Impressive images with a vintage Minolta AF 28-85mm 1:3.5~4.5, a medium-range zoom introduced in 1985 by Minolta for the Maxxum 7000 35mm AF SLR camera system. The lens, which can be used on A-mount Sony Alpha DSLRs, inherited its optical design from the hard-to-find manual focus Minolta MD 28-85mm 1:3.5-4.5, has 13 elements in 10 groups, 7 blades aperture, a rotating front element, measures 85.5mm long (110mm fully extended), weighs 490 grams, and takes 55mm filters.
Digital photo enthusiasts with Sony Alpha digital SLR cameras should do well with the lens, normally a low-end bargain, with its minimum focusing distance of 0.8 meters, and macro mode enabled by a slider switch at the wide end of the lens. The minimum focusing distance for the macro mode is 0.18 meters (without autofocus).
The AF 28-85mm is solid and well-built, with a double barrel design, plastic, a rubber zoom grip, and a narrow metal manual focus ring. Autofocusing is fast, though a bit noisy with the autofocus driven by a motor in the camera body. The lens has focusing distance marks in meters and feet, IR marks for 28, 35, 50, 70, and 85 mm, and similarly for focal length marks.
A unique characteristic of the lens, not seen on many other lenses, is the focal length change, where the lens barrel extends out to its longest extension as the lens is zoomed in to its widest, at 28mm. The lens barrel is withdrawn back when zooming in and is thus shortest at its longest focal length. The front element of the lens rotates when the focal length is changed.
In macro mode, the lens can capture images with a maximum magnification of 1: 4, and the minimum focusing distance is 0.18 meters. To enter the Macro mode, set the focal length to its widest, press the 'Macro' button on the zoom ring, and rotate the focal length control ring until it stops. Do the reverse to exit the mode.
On an APS-C Sony DSLR with 1.5x crop sensors, the lens is equivalent to a 42-127.5mm zoom, a very convenient range with a 'standard normal' focal length at the short end, favored for street photography, with the long end extending to what is colloquially referred to as a 'catwalk' focal length. The lens is equally suitable as a go-to lens, for portraiture, street, and travel photography.
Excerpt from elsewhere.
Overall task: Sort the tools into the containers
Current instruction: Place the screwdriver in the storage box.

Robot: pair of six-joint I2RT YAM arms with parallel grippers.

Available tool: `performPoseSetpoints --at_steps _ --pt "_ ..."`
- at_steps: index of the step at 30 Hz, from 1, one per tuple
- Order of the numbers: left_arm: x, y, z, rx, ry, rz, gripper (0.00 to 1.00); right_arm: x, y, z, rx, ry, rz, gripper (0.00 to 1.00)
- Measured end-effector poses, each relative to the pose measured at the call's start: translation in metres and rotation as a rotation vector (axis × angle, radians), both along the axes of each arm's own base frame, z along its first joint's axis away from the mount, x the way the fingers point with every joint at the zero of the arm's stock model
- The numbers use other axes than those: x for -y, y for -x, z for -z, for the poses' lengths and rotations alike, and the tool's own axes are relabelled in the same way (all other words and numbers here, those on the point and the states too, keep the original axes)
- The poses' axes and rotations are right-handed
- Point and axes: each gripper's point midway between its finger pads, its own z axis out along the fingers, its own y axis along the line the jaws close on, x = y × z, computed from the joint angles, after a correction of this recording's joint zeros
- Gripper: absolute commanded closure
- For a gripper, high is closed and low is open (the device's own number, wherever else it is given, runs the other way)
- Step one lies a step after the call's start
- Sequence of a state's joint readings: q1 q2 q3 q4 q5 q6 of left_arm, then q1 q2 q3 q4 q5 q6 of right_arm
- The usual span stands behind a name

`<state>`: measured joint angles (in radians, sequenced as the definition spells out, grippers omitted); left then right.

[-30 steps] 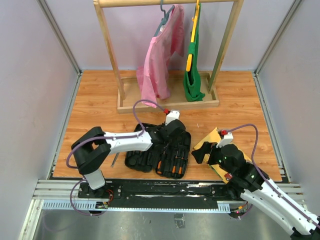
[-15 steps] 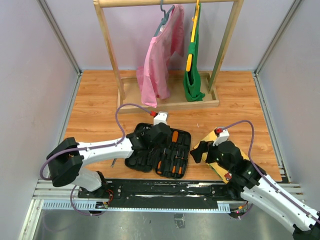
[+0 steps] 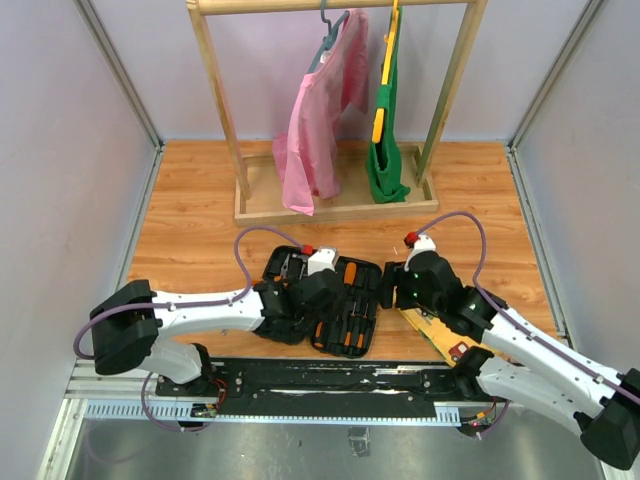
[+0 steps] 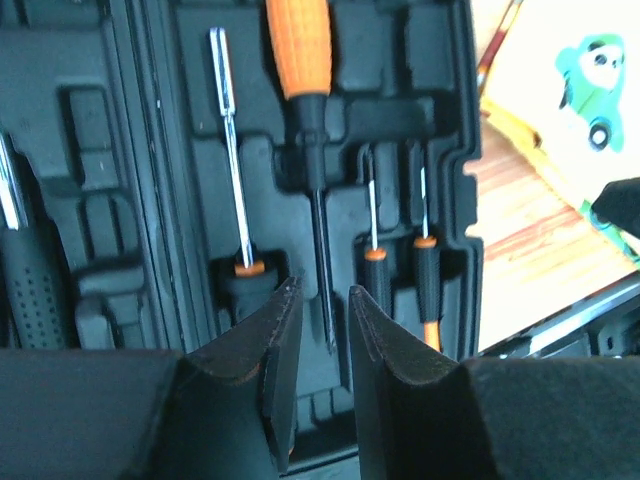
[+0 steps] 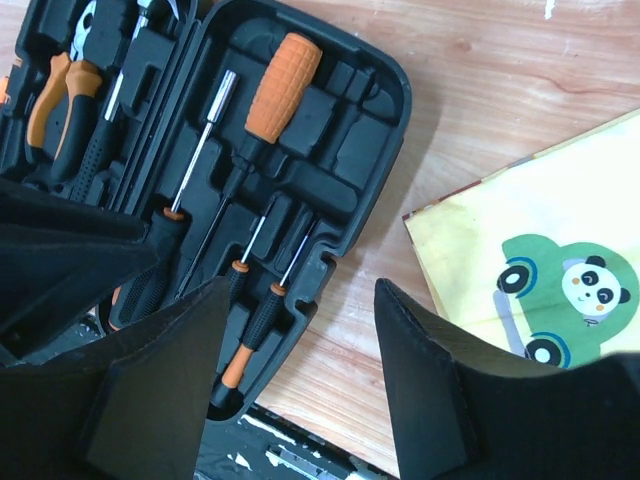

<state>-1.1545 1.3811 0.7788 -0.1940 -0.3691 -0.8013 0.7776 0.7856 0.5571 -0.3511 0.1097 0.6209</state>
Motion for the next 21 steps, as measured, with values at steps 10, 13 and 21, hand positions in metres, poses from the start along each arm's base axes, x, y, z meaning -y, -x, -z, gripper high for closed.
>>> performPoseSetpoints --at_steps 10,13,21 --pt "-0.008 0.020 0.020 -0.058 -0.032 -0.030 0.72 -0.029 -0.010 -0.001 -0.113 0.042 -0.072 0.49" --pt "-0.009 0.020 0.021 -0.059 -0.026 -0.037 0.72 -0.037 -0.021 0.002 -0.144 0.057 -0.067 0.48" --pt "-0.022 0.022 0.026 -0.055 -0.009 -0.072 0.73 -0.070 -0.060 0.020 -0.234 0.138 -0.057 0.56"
The lens, despite being almost or nearly 40 years old, still worked flawlessly on the test Sony DSLR-A350 it was mounted on. Zooming is smooth, and autofocus, besides the noise, is fast. Colors are great. The images, though, remind me to spend a bit more time with the lens and to see if I can come up with a better range of subject selection.
The DSLR-A350, as used for this shoot, is Sony's top-tier consumer SLR for 2008, and comes fitted with a 14.2MP APS-C CCD sensor, the second-highest pixel count for an APS-C format DSLR at the time of its launch (after the Pentax K20D, which has a 14.6MP CMOS sensor). The camera has an electronically-controlled focal-plane shutter with a speed range from 30 to 1/4000 second, plus B, flash sync at 1/160 second, ISO sensitivity from 100 to 3200, a 2.7 inches 230,400 pixels LCD screen, and a unique Live View mode that no one else has. Metering is Multi-segment, Center-Weighted, and Spot.